=== WHAT TO WORK ON ===
Only the number is wanted: how many lines of the data contain "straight"?

[Data excerpts]
====
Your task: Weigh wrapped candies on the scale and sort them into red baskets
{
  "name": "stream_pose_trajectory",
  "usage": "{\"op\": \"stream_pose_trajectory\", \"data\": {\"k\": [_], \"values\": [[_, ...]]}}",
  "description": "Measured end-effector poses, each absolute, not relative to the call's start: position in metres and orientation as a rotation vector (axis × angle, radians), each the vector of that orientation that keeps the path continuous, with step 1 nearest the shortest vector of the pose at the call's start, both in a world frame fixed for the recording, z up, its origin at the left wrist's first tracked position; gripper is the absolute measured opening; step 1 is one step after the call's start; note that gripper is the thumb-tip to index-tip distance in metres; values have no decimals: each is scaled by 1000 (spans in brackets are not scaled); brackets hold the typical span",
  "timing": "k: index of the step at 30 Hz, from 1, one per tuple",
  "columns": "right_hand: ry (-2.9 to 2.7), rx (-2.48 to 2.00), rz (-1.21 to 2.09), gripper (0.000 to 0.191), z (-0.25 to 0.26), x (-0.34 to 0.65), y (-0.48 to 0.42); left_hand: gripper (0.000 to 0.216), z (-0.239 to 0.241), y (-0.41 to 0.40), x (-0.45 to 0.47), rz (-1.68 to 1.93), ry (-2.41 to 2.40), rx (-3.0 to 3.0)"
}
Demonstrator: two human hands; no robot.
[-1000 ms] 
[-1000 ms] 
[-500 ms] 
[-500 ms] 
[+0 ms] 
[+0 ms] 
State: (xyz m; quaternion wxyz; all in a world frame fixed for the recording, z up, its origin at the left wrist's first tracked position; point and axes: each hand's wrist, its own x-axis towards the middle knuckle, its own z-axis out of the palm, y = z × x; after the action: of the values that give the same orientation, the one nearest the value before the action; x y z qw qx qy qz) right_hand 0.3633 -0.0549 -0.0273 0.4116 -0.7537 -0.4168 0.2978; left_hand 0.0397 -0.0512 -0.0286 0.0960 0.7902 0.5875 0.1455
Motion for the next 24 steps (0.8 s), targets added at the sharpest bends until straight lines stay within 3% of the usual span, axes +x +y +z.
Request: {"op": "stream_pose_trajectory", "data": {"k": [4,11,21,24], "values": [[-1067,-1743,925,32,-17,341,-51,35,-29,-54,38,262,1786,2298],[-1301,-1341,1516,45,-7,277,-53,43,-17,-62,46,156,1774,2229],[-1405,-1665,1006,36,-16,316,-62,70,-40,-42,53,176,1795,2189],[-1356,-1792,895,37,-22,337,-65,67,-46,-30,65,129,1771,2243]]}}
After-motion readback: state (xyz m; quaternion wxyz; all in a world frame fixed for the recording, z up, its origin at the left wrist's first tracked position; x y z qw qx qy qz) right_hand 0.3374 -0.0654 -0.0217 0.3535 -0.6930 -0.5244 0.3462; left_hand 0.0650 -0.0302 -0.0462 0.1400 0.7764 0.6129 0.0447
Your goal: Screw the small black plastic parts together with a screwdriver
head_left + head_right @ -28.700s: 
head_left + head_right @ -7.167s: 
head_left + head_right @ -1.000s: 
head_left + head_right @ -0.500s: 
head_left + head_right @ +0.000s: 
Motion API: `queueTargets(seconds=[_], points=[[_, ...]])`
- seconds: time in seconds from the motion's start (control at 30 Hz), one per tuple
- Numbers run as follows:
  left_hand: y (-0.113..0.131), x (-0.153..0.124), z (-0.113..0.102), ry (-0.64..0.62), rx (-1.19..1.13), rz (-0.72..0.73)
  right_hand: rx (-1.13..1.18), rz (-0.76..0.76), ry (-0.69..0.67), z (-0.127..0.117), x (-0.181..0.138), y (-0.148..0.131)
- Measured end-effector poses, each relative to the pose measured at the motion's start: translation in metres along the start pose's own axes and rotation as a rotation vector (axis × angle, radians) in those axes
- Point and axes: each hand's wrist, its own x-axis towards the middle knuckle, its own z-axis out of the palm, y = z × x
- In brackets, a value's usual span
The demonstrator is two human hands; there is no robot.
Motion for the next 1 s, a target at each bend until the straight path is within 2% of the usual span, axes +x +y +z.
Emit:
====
=== RESPONSE ===
2